Though clinicians right now have little to offer Alzheimer's disease patients, considerable progress has been made in understanding this devastating chronic disease of aging, and in developing a diagnostic testing infrastructure that will be important when Alzheimer's-related biomarkers come into common use clinically. Those were key points from the symposium, "The Use of Biomarkers in Detection of Alzheimer's Disease," presented at the 2013 AACC Annual Meeting by two highly respected researchers in the field, Joy Snider, MD, PhD, and Leslie Shaw, PhD.

"The bottom line for laboratorians is that more patients and diagnostic tests are on the way, so you need to be aware of the latest science in this field. I hope that laboratories can serve as the front line in helping clinicians understand and interpret these tests, because we have a lot of patients coming," said Snider, an associate professor of neurology at the Washington University School of Medicine in St. Louis.

She reminded the audience that physicians can only make a presumptive diagnosis of Alzheimer's disease based on clinical history.

Snider explained that while commercial tests for Alzheimer's biomarkers are available, proper use and interpretation of them remains challenging. "When they're elevated they could tell you Alzheimer's is a likely cause if the person has cognitive changes, but if the patient is normal, they don't tell you for sure the person will develop symptoms," she said.
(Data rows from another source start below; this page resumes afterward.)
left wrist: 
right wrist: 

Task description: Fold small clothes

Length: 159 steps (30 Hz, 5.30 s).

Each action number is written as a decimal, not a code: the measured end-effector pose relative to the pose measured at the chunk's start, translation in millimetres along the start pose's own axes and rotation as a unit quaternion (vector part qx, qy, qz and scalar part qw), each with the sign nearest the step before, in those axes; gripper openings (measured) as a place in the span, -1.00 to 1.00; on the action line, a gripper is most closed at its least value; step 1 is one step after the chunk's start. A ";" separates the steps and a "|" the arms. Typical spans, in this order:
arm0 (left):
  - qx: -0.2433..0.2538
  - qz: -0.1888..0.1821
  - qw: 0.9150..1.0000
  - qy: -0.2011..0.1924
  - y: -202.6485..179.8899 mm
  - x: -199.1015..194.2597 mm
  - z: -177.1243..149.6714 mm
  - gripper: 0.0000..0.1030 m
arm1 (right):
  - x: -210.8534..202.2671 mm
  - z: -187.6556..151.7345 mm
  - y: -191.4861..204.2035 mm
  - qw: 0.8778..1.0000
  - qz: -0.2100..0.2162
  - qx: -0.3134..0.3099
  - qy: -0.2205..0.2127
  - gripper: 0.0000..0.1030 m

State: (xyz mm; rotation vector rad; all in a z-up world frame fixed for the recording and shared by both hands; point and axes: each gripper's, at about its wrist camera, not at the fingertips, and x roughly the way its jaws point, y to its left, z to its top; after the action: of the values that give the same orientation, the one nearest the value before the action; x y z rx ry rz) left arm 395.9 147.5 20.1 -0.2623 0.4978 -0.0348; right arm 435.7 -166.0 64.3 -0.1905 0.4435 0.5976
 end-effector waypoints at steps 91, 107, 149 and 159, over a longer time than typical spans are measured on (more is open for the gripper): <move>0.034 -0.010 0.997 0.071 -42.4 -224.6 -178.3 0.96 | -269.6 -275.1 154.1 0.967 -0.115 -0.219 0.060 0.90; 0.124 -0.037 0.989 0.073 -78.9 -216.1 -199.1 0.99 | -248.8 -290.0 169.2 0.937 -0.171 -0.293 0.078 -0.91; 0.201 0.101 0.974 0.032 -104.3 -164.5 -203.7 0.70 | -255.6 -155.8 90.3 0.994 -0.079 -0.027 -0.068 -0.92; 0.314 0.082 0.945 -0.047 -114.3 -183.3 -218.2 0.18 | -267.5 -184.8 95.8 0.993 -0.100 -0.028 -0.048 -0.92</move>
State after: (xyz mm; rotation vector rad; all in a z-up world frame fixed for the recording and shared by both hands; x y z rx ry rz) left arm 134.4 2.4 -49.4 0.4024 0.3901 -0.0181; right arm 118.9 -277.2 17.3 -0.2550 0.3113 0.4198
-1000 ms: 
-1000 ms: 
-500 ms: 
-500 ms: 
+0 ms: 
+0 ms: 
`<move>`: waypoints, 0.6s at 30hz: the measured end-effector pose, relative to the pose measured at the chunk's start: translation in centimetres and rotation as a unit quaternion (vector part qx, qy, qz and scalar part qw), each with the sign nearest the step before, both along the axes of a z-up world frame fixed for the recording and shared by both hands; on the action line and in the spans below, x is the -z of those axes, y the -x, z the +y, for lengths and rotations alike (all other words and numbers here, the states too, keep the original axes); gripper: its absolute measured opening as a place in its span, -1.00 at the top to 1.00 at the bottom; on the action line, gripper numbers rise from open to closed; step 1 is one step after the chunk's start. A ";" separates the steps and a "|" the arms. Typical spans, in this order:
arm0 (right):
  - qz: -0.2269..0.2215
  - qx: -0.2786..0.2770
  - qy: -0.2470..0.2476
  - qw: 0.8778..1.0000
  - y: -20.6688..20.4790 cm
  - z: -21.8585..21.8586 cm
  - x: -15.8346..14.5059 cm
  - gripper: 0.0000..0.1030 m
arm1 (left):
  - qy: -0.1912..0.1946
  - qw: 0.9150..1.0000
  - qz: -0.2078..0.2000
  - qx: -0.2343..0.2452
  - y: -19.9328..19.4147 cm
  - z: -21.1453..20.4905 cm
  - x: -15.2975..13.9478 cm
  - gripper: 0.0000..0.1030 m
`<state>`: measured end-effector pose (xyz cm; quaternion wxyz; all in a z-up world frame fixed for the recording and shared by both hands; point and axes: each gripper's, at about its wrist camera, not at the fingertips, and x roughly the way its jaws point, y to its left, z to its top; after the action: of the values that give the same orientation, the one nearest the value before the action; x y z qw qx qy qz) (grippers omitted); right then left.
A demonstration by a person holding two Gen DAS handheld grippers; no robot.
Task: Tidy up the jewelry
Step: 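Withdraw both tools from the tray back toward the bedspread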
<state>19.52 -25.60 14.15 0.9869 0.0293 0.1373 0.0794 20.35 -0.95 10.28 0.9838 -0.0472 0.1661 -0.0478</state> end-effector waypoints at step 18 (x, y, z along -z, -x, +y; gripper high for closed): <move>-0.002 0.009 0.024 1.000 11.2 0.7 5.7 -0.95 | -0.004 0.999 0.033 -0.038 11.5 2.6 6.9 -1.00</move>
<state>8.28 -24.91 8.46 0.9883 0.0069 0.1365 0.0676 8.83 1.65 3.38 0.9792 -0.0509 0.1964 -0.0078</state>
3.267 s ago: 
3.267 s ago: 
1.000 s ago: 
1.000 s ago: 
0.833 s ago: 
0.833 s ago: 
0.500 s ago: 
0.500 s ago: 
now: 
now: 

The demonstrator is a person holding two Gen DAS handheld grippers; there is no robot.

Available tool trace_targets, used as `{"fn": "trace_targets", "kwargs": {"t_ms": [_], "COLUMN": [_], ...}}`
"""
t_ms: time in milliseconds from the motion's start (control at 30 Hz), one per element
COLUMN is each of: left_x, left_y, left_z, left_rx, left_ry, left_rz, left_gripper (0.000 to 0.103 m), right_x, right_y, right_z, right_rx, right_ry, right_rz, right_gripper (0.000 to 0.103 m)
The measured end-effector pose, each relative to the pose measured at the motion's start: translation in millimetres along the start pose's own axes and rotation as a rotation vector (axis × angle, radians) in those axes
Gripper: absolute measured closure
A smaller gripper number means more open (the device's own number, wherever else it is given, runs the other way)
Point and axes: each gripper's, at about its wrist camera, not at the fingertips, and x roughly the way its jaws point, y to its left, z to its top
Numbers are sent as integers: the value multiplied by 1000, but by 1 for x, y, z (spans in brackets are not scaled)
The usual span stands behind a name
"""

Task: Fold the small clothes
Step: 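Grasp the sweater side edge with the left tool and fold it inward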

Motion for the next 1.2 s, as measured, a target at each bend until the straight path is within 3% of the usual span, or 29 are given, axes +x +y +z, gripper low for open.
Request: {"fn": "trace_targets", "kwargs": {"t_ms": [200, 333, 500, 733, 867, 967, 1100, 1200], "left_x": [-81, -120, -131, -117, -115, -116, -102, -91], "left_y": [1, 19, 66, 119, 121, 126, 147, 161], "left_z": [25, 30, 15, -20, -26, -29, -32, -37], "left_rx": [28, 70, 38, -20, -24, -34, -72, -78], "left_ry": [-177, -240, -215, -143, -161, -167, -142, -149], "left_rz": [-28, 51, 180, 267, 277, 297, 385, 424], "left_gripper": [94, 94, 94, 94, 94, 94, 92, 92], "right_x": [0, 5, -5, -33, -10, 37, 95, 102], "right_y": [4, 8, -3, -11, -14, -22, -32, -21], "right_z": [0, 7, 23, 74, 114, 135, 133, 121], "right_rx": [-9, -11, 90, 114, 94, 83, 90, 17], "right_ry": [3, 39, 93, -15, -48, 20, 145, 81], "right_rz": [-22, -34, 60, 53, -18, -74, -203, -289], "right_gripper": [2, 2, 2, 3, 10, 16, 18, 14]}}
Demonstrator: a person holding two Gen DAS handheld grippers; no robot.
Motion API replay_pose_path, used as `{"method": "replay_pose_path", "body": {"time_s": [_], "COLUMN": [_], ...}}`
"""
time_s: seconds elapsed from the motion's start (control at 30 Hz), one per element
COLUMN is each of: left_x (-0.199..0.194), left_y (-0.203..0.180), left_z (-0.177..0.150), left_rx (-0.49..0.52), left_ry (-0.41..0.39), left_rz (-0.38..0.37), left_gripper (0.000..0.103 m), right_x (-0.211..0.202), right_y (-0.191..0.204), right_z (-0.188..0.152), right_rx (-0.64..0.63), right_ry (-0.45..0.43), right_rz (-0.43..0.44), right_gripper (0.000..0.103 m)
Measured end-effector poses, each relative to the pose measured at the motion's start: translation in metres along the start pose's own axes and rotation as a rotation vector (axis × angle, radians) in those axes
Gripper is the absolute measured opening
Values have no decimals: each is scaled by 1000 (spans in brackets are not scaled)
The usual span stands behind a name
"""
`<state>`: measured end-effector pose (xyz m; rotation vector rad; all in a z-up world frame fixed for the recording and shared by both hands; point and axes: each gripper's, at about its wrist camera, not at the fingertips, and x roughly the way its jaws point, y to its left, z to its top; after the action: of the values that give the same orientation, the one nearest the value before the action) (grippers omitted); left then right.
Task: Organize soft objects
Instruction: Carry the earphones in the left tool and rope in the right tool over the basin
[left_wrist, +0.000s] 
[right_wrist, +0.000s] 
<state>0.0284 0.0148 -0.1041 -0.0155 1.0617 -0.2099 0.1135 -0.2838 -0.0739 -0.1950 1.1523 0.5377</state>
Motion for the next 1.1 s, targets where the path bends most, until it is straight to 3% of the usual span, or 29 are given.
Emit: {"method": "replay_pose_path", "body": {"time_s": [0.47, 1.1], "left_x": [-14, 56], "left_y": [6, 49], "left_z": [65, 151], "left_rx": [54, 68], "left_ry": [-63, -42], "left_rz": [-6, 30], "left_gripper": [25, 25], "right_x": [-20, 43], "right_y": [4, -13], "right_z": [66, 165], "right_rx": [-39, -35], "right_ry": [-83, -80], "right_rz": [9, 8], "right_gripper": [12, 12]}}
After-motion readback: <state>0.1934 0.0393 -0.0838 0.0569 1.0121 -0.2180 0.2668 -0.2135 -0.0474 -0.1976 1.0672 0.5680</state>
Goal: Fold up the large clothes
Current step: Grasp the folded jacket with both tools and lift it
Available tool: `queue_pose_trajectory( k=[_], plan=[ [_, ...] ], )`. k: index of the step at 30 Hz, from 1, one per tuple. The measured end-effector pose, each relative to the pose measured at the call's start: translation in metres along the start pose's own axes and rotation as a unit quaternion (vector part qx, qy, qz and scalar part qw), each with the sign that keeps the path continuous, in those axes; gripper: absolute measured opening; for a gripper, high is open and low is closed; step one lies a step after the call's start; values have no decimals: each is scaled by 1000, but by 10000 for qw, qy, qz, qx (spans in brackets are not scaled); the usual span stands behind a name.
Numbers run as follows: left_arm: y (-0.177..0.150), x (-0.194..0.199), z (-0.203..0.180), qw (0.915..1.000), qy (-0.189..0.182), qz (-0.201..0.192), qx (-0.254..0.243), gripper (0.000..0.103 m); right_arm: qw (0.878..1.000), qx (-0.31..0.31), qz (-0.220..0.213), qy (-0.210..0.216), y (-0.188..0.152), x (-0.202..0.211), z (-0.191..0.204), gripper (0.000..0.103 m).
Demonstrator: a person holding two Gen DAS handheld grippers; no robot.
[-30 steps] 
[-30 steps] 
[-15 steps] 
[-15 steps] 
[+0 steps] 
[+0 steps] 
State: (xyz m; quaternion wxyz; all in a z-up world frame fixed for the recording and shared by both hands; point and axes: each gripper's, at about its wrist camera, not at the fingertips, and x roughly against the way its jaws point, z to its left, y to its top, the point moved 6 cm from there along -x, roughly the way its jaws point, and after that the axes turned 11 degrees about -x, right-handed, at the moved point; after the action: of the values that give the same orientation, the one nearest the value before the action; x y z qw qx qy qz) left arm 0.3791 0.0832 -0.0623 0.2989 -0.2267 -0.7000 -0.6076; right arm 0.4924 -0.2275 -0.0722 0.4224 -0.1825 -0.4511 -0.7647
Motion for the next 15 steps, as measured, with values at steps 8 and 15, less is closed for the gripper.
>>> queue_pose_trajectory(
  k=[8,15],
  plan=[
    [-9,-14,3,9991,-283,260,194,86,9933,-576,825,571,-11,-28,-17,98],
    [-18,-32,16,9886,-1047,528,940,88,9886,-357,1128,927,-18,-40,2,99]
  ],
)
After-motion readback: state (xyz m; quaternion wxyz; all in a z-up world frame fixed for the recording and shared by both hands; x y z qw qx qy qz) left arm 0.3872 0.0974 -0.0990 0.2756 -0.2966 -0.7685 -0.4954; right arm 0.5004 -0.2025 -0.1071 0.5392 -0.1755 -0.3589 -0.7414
The field lacks enough information about these markers to give clinically meaningful interpretation in cognitively normal people, so testing in this population is not recommended, Snider added.

Charting the Natural History

Both she and Shaw reviewed what is known about the natural history of Alzheimer's. Long before patients experience any symptoms, the protein tau hyperphosphorylates, leading to neuronal cell death and characteristic tangles in the brain. Later on, amyloid beta protein builds in the brain, forming plaques.

"It's thought that these two primary processes are relatively independent of one another, at least at their onset. However, at some point in time they intersect," Shaw explained. "Then one can ask, does one type of pathology exacerbate the other? That's a current hypothesis that needs to be tested." He is a professor of pathology and laboratory medicine at the University of Pennsylvania Perelman School of Medicine in Philadelphia, and was honored at the 2013 AACC Annual Meeting and Clinical Lab Expo with the outstanding lifetime achievement award in clinical chemistry and laboratory medicine.

Shaw went on to outline numerous technical and analytical advancements from the landmark Alzheimer's Disease Neuroimaging Initiative (ADNI) clinical trial and several follow-on studies. ADNI researchers standardized a process for performing lumbar puncture (LP) and processing cerebrospinal fluid specimens (CSF), so that LP participation rates—initially planned to be 20%—are as high as 90% in certain ADNI studies. Similarly, ADNI investigators took pains to standardize pre-analytical CSF preparation as well as CSF analysis. The research team has conducted several analytical studies, including comparing inter-lab performance and immunoassay versus mass spectrometry methods in measuring Alzheimer's-related biomarkers. Proficiency testing for these biomarkers, sponsored by the Alzheimer's Association, also has been developed. In addition, Shaw's lab and others have been involved in research to establish cutpoints for amyloid beta and tau indicative of progression to Alzheimer's disease, parameters of importance to pharmaceutical manufacturers running clinical trials of potential treatments for the disease.

"Looking at the future of this area, the infrastructure is being built step-by-step to the point where providing high-quality CSF specimens and processing will be very much an expectation of those following these patients," said Shaw.